### Task to complete
Transcribe all the lines below exactly. Omit the pictures.

### Supplied data
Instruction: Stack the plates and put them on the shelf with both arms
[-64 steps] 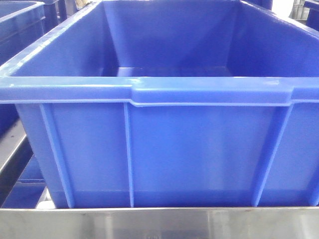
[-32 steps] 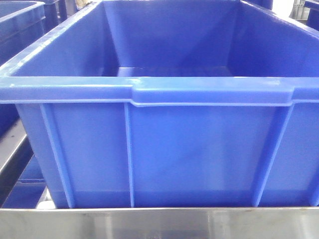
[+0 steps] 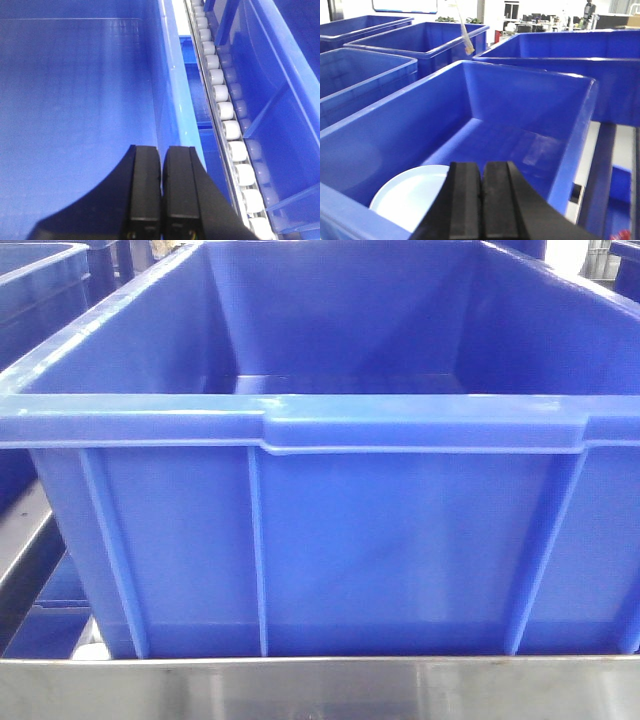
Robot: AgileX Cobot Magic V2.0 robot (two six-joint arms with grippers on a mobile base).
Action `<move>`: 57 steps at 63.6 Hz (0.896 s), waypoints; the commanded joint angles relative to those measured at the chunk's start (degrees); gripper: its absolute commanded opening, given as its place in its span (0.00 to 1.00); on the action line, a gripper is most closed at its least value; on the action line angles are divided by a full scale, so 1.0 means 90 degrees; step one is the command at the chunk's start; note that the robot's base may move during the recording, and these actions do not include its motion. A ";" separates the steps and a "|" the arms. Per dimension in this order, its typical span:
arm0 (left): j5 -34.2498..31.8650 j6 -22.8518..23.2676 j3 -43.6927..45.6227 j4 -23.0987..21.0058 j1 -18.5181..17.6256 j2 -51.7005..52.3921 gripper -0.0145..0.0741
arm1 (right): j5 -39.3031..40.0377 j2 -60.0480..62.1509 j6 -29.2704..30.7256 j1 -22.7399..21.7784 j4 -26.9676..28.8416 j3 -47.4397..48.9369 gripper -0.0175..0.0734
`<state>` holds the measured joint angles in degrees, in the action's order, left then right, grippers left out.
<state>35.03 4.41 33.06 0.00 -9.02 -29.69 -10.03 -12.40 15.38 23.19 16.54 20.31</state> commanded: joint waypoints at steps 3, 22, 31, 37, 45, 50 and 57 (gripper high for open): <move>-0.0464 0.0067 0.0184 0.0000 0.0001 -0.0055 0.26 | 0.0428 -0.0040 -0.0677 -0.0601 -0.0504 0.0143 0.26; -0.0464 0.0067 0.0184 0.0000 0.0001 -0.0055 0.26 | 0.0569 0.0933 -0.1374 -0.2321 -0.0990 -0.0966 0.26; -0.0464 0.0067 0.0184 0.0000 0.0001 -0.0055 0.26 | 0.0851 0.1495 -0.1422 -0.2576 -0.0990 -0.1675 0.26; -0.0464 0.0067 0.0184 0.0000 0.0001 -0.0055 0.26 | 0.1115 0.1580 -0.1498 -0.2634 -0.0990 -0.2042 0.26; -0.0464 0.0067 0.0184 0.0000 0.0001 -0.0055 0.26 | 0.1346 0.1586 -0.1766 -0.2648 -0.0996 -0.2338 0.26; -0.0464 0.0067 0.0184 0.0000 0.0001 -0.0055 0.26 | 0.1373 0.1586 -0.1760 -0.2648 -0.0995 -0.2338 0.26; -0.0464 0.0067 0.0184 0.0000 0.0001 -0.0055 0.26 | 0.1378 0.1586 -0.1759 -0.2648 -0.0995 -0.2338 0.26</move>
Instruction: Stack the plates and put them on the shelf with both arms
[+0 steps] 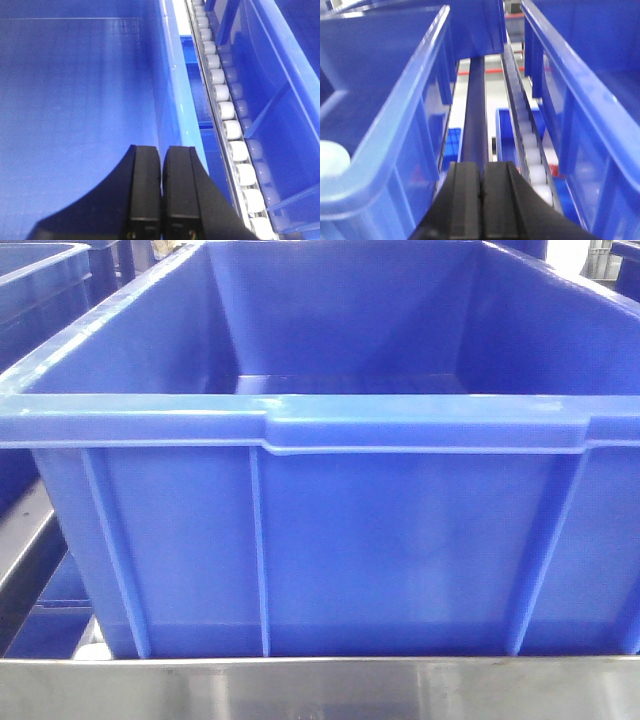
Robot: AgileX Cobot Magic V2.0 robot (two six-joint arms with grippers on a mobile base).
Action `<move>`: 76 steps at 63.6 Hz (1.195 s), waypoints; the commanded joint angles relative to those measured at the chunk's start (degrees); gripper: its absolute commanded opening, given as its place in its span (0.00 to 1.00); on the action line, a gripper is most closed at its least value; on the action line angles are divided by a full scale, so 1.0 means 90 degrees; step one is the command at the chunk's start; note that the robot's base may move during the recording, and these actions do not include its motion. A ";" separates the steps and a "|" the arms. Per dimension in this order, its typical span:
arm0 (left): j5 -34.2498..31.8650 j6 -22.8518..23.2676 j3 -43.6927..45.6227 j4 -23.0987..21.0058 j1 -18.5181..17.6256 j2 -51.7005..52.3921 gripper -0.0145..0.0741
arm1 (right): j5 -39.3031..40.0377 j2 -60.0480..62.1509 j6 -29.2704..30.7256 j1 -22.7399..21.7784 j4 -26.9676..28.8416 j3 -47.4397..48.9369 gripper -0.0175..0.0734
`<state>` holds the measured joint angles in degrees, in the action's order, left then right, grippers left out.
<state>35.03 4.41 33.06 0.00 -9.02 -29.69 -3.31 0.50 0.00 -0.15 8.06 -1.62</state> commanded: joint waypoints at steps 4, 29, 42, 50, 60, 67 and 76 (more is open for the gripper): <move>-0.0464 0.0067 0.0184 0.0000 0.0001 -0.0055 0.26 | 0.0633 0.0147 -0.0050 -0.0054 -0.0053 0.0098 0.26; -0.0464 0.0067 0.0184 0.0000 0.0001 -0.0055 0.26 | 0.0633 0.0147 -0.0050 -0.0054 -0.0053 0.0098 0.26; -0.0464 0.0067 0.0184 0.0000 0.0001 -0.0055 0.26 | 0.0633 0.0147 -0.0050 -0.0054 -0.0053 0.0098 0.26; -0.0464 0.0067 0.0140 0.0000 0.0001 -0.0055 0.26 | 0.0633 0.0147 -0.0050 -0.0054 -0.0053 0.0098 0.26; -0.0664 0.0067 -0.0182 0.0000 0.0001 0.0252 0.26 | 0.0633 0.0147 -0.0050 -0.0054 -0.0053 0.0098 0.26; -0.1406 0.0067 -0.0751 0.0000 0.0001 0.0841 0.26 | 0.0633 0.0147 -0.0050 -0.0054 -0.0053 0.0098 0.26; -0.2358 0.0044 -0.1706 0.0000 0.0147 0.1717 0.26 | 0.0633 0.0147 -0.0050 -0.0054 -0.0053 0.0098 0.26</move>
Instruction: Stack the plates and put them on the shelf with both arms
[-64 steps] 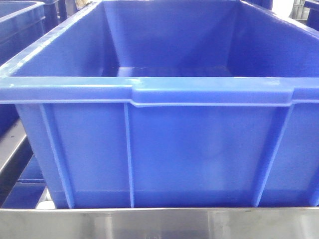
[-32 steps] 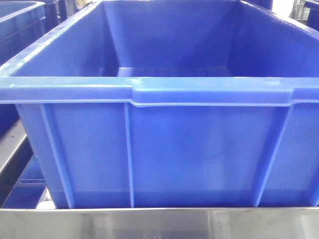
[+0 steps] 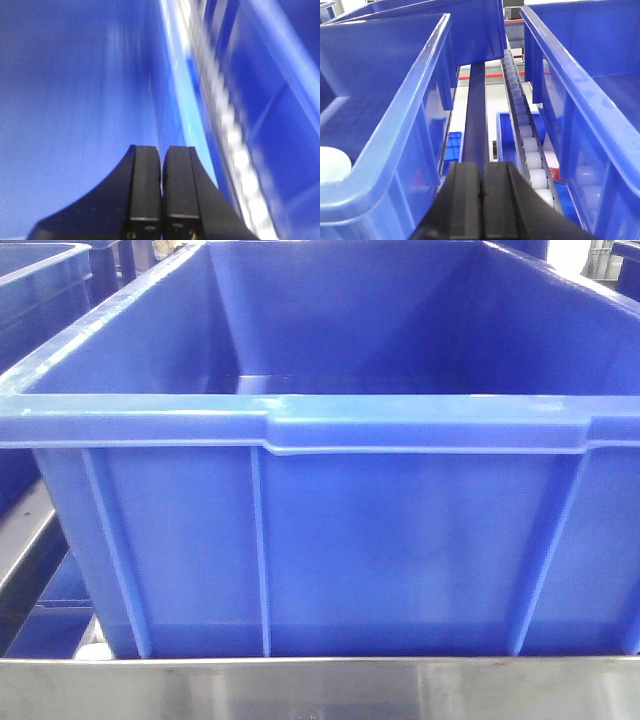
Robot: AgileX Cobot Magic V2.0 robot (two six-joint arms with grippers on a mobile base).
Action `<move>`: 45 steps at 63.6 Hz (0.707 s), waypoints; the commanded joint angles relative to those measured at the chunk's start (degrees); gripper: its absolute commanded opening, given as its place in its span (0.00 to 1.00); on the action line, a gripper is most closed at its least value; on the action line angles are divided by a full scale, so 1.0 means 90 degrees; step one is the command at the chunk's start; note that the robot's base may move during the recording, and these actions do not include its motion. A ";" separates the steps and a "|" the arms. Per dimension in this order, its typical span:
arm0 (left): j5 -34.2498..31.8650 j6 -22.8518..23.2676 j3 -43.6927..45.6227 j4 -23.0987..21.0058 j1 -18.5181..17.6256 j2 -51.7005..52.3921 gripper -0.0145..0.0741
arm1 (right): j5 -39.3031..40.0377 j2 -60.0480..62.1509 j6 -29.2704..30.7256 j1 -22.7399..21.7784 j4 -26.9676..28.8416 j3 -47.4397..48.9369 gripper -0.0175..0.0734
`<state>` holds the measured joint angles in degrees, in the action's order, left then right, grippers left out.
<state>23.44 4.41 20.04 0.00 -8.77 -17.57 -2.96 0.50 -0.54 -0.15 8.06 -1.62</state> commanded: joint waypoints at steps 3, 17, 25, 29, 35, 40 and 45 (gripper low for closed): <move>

### Expected answer
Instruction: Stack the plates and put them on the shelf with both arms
[-64 steps] 
[-32 steps] 
[+0 steps] 
Robot: AgileX Cobot Magic V2.0 robot (two six-joint arms with grippers on a mobile base).
Action `<move>`: 57 steps at 63.6 Hz (0.896 s), waypoints; the commanded joint angles relative to those measured at the chunk's start (degrees); gripper: its absolute commanded opening, given as its place in its span (0.00 to 1.00); on the action line, a gripper is most closed at its least value; on the action line angles are divided by a full scale, so 1.0 means 90 degrees; step one is the command at the chunk's start; note that the robot's base may move during the recording, and these actions do not include its motion. A ";" separates the steps and a "|" the arms. Per dimension in this order, its typical span:
arm0 (left): j5 -34.2498..31.8650 j6 -22.8518..23.2676 j3 -43.6927..45.6227 j4 -23.0987..21.0058 j1 -18.5181..17.6256 j2 -51.7005..52.3921 gripper -0.0145..0.0741
arm1 (right): j5 -39.3031..40.0377 j2 -60.0480..62.1509 j6 -29.2704..30.7256 j1 -22.7399..21.7784 j4 -26.9676..28.8416 j3 -47.4397..48.9369 gripper -0.0175..0.0734
`<state>` holds the measured joint angles in degrees, in the action's order, left then right, grippers left out.
<state>35.03 4.41 33.06 0.00 -9.02 -29.69 -10.03 -12.40 15.38 23.19 16.54 20.31</state> commanded: joint waypoints at steps 3, 22, 31, 37, 45, 50 and 57 (gripper high for open): <move>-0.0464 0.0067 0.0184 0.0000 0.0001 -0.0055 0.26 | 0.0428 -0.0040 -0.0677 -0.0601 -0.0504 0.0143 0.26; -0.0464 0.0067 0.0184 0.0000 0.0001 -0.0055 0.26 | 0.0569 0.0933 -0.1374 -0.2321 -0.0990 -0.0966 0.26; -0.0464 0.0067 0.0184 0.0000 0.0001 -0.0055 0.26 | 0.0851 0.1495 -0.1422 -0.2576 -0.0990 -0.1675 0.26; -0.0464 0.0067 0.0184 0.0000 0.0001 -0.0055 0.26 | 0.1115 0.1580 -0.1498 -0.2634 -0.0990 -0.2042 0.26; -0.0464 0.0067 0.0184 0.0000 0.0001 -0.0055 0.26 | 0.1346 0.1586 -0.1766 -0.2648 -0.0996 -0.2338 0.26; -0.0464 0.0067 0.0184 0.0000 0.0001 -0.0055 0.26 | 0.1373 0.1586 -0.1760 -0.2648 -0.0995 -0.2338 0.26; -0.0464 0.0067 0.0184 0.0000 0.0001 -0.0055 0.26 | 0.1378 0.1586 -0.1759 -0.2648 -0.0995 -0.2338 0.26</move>
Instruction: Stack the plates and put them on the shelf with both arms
[+0 steps] 
Robot: AgileX Cobot Magic V2.0 robot (two six-joint arms with grippers on a mobile base).
Action `<move>`: 76 steps at 63.6 Hz (1.195 s), waypoints; the commanded joint angles relative to those measured at the chunk's start (degrees); gripper: its absolute commanded opening, given as its place in its span (0.00 to 1.00); on the action line, a gripper is most closed at its least value; on the action line angles are divided by a full scale, so 1.0 means 90 degrees; step one is the command at the chunk's start; note that the robot's base may move during the recording, and these actions do not include its motion. A ";" separates the steps and a "|" the arms. Per dimension in this order, its typical span:
arm0 (left): j5 -34.2498..31.8650 j6 -22.8518..23.2676 j3 -43.6927..45.6227 j4 -23.0987..21.0058 j1 -18.5181..17.6256 j2 -51.7005..52.3921 gripper -0.0145..0.0741
arm1 (right): j5 -39.3031..40.0377 j2 -60.0480..62.1509 j6 -29.2704..30.7256 j1 -22.7399..21.7784 j4 -26.9676..28.8416 j3 -47.4397..48.9369 gripper -0.0175..0.0734
`<state>` holds the measured joint angles in degrees, in the action's order, left then right, grippers left out.
<state>35.03 4.41 33.06 0.00 -9.02 -29.69 -3.31 0.50 0.00 -0.15 8.06 -1.62</state> commanded: joint waypoints at steps 4, 29, 42, 50, 60, 67 and 76 (more is open for the gripper): <move>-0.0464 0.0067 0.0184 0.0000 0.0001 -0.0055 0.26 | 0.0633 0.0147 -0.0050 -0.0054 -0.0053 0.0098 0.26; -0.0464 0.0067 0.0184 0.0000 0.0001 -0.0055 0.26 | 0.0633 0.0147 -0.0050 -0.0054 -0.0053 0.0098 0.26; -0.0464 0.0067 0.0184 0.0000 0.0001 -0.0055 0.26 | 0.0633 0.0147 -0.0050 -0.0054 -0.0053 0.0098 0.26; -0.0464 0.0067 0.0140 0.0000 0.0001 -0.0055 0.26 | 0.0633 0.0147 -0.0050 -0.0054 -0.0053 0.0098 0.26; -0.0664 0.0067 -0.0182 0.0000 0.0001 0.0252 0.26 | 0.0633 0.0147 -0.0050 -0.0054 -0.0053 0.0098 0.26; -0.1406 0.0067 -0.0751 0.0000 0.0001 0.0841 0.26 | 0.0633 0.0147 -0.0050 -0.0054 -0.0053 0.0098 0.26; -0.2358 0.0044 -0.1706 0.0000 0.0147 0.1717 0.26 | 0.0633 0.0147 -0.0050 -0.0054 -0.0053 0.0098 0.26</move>
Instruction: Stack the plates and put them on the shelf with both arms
[-64 steps] 
[-32 steps] 
[+0 steps] 
Robot: AgileX Cobot Magic V2.0 robot (two six-joint arms with grippers on a mobile base).
Action `<move>`: 45 steps at 63.6 Hz (0.707 s), waypoints; the commanded joint angles relative to those measured at the chunk's start (degrees); gripper: its absolute commanded opening, given as its place in its span (0.00 to 1.00); on the action line, a gripper is most closed at its least value; on the action line angles are divided by a full scale, so 1.0 means 90 degrees; step one is the command at the chunk's start; note that the robot's base may move during the recording, and these actions do not include its motion. A ";" separates the steps and a "|" the arms. Per dimension in this order, its typical span:
arm0 (left): j5 -34.2498..31.8650 j6 -22.8518..23.2676 j3 -43.6927..45.6227 j4 -23.0987..21.0058 j1 -18.5181..17.6256 j2 -51.7005..52.3921 gripper -0.0145..0.0741
arm1 (right): j5 -39.3031..40.0377 j2 -60.0480..62.1509 j6 -29.2704..30.7256 j1 -22.7399..21.7784 j4 -26.9676..28.8416 j3 -47.4397..48.9369 gripper -0.0175..0.0734
`<state>` holds the measured joint angles in degrees, in the action's order, left then right, grippers left out.
<state>23.44 4.41 20.04 0.00 -8.77 -17.57 -2.96 0.50 -0.54 -0.15 8.06 -1.62</state> commanded: joint waypoints at steps 3, 17, 25, 29, 35, 40 and 45 (gripper low for closed): <move>

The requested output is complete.